MOE International Joint Collaborative Research Laboratory for Animal Health and Food Safety & Jiangsu Engineering Laboratory of Animal Immunology, College of Veterinary Medicine, Nanjing Agricultural University, Nanjing, 210095, China.
Biotechnology Research laboratory, Jiangsu Lihua Animal Husbandry co. LTD, Changzhou, 213168, China.
Virol J. 2020 Dec 7;17(1):191. doi: 10.1186/s12985-020-01458-z.
Influenza virus remains a continuous and severe threat to public health worldwide, and its prevention and treatment have always been a major international issue. Because of its ability to evade immune surveillance through rapid antigenic drift and antigenic shift, broad-spectrum vaccines seem increasingly important.
A mAb named 3C12 from an immortalized hybrid cell was generated via immunizing mice with HA2 protein from A/chicken/Anhui/BRI99/2016 (AH/BRI99/16, H9N2) generated by prokaryotic expression. Then, its broad-spectrum activity was analyzed by WB and IFA. Next, the minimal linear epitope was identified via analyzing the reaction of a series of HA truncations with 3C12. Finally, the protective effects of 3C12 were evaluated in vitro and in vivo infection experiments.

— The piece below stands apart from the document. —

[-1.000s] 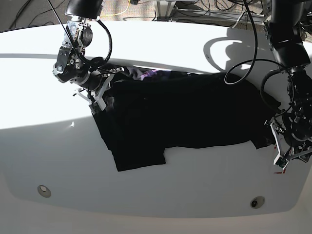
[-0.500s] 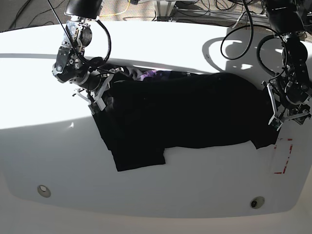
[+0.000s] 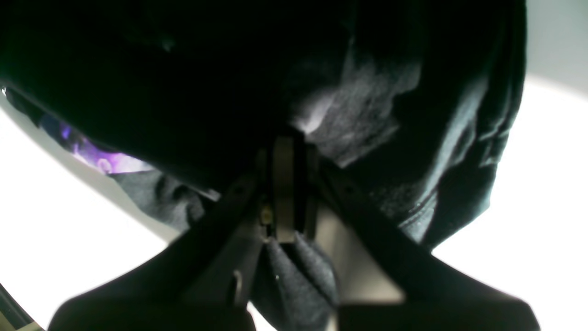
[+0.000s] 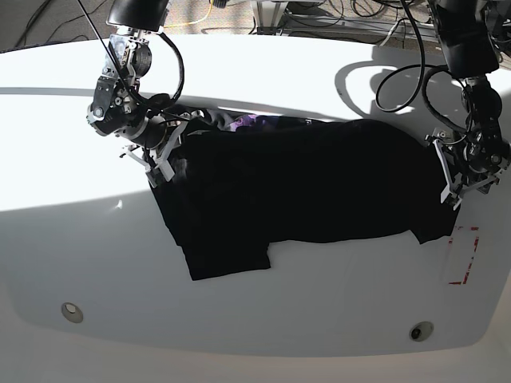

The mAb could react with the viruses of subtypes H1, H2, H5, H8, H9, H12, H13, H16, and HA protein of H18 in group 1, but failed to react with viruses in group 2. The minimal linear epitope targeted by the mAb was NAELLVL in full length of HA and localized in the C-helix region of HA2 (residue 95-101, HA2 numbering). What's more, the mAb 3C12 inhibited H1, H2, H5, H8, H9, H12, H13 and H16 virus-replication in vitro and also has shown effectiveness in preventing and treating disease in mice challenged with lethal dose of AH/BRI99/16 (H9N2) virus in vivo. These results suggested that the broadly reactive anti-HA stem mAb 3C12 exhibited prophylactic and therapeutic efficacy.
Here, we have demonstrated that the linear epitope identified in this study could be a novel target for developing broad-spectrum influenza diagnostics or vaccine design, and the HA2-based monoclonal antibody is indeed a promising strategy for broad-spectrum protection against seasonal and pandemic influenza viruses.
流感病毒仍然是全球公共卫生的持续严重威胁,其预防和治疗一直是一个重大的国际问题。由于其通过快速抗原漂移和抗原转变逃避免疫监测的能力,广谱疫苗似乎越来越重要。
通过用原核表达的 A/chicken/Anhui/BRI99/2016(AH/BRI99/16,H9N2)的 HA2 蛋白免疫小鼠,产生了一种命名为 3C12 的源自永生化杂交细胞的 mAb。然后,通过 WB 和 IFA 分析其广谱活性。接下来,通过分析一系列 HA 截断与 3C12 的反应来确定最小线性表位。最后,在体外和体内感染实验中评估了 3C12 的保护作用。
该 mAb 可与亚型 H1、H2、H5、H8、H9、H12、H13、H16 和 H18 组 1 的 HA 蛋白的病毒发生反应,但与组 2 的病毒不发生反应。mAb 靶向的最小线性表位是全长 HA 中的 NAELLVL,位于 HA2 的 C-螺旋区(HA2 编号 95-101)。此外,mAb 3C12 抑制了 H1、H2、H5、H8、H9、H12、H13 和 H16 病毒在体外的复制,并且还在体内用致死剂量的 AH/BRI99/16(H9N2)病毒攻击的小鼠中显示出预防和治疗疾病的有效性。这些结果表明,广谱反应性抗 HA 茎 mAb 3C12 具有预防和治疗功效。
在这里,我们已经证明,本研究中鉴定的线性表位可能成为开发广谱流感诊断或疫苗设计的新靶标,并且基于 HA2 的单克隆抗体确实是针对季节性和大流行性流感病毒进行广谱保护的有前途的策略。